I comitati civici comprensoriali del Vallo di Diano si uniscono per salvaguardare l’ambiente e dire No al Petrolio

Nella giornata di ieri si è dato avvio alla fase di costituzione di un Coordinamento permanente dei comitati civici comprensoriali, che considerano la salvaguardia dell’ambiente del Vallo di Diano quale un importante obiettivo da perseguire. Le prime adesioni a tale coordinamento sono provenute da “Acqua Bene Comune-Sala Consilina”, “Comitato Uniti per la Rinascita dell’Ospedale-Polla Sant’Arsenio”, “Nessun dorma” di Montesano sulla Marcellana, “No al Petrolio nel Vallo di Diano”, “No Antenna-Buonabitacolo” e “Se non ora quando-Vallo di Diano”.  In merito alle tematiche ambientali i comitati hanno protocollato alla Comunità Montana una specifica richiesta, ossia che tale ente, nella persona del suo legale rappresentante, funga da istituzione territoriale di raccordo per predisporre le opportune strategie di contrasto all’ipotesi di future trivellazioni petrolifere nel comprensorio valdianese”.
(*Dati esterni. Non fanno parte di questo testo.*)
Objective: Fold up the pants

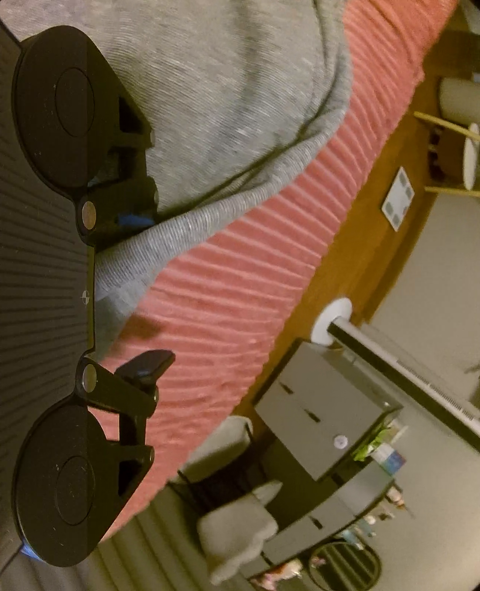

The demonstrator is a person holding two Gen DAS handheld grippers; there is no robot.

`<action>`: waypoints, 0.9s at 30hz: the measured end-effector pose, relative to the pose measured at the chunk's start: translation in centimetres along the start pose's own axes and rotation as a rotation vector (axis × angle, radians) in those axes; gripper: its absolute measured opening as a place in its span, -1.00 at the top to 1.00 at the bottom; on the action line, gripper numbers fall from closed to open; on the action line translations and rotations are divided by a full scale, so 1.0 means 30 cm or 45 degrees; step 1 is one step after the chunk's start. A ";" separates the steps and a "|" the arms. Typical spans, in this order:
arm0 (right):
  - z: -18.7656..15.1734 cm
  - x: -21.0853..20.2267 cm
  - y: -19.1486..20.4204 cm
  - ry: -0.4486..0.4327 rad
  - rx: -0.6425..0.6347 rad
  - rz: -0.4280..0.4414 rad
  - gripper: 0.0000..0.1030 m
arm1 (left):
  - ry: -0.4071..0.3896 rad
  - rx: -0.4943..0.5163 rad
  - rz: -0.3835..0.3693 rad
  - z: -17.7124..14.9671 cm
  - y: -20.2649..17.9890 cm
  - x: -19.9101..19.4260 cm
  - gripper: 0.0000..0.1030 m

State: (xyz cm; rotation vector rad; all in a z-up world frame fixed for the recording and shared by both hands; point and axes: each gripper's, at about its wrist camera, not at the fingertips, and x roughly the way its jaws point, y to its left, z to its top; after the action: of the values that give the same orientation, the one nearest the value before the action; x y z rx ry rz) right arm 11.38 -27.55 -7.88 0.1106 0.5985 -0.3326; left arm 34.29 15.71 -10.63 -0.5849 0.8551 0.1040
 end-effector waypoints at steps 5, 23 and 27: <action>0.006 -0.011 -0.039 -0.004 0.060 -0.056 -0.54 | 0.016 0.138 0.107 -0.024 -0.027 -0.003 0.60; 0.065 -0.241 -0.476 -0.181 0.775 -0.012 0.89 | -0.244 0.242 -0.058 -0.277 0.020 -0.614 0.85; 0.055 -0.339 -0.550 -0.229 0.836 -0.176 0.90 | -0.247 0.257 -0.064 -0.454 0.063 -0.775 0.84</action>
State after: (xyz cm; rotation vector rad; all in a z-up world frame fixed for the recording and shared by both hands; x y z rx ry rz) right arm -1.20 -40.61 -0.83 0.6651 0.2998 -0.6583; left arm 9.04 13.44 -1.29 -0.3996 0.6529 0.0272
“Tale  istanza, si legge in una nota stampa,  ha una specifica motivazione, visto che nella seconda parte del mese di gennaio  ai Comuni di Atena Lucana, Montesano sulla Marcellana, Padula, Polla, Sala Consilina,  Sant’Arsenio, Sassano e Teggiano dovrebbero essere pervenute le comunicazioni relative all’avvio della procedura di Valutazione d’Impatto Ambientale da parte della Shell Italia E&P S.p.a., concernenti l’istanza di premesso di ricerca di idrocarburi liquidi e gassosi in terra ferma convenzionalmente denominata “Monte Cavallo”. Poiché dalla data del 7 gennaio decorrono i sessanta giorni, previsti dalla normativa nazionale, per presentare in forma scritta le proprie osservazioni al Ministero dell’Ambiente e della Tutela del Territorio e del Mare riguardo all’avvio della procedura d’impatto ambientale, il Coordinamento sollecita le istituzioni competenti e chiunque vi abbia interesse alla predisposizione di specifiche e precipue note. La finalità di questa interlocuzione, termina il documento,  con il suindicato ministero è di evidenziare i forti motivi di preoccupazione per un’ipotesi produttiva non consona alla tutela del nostro habitat naturale e della correlata risorsa idrica”.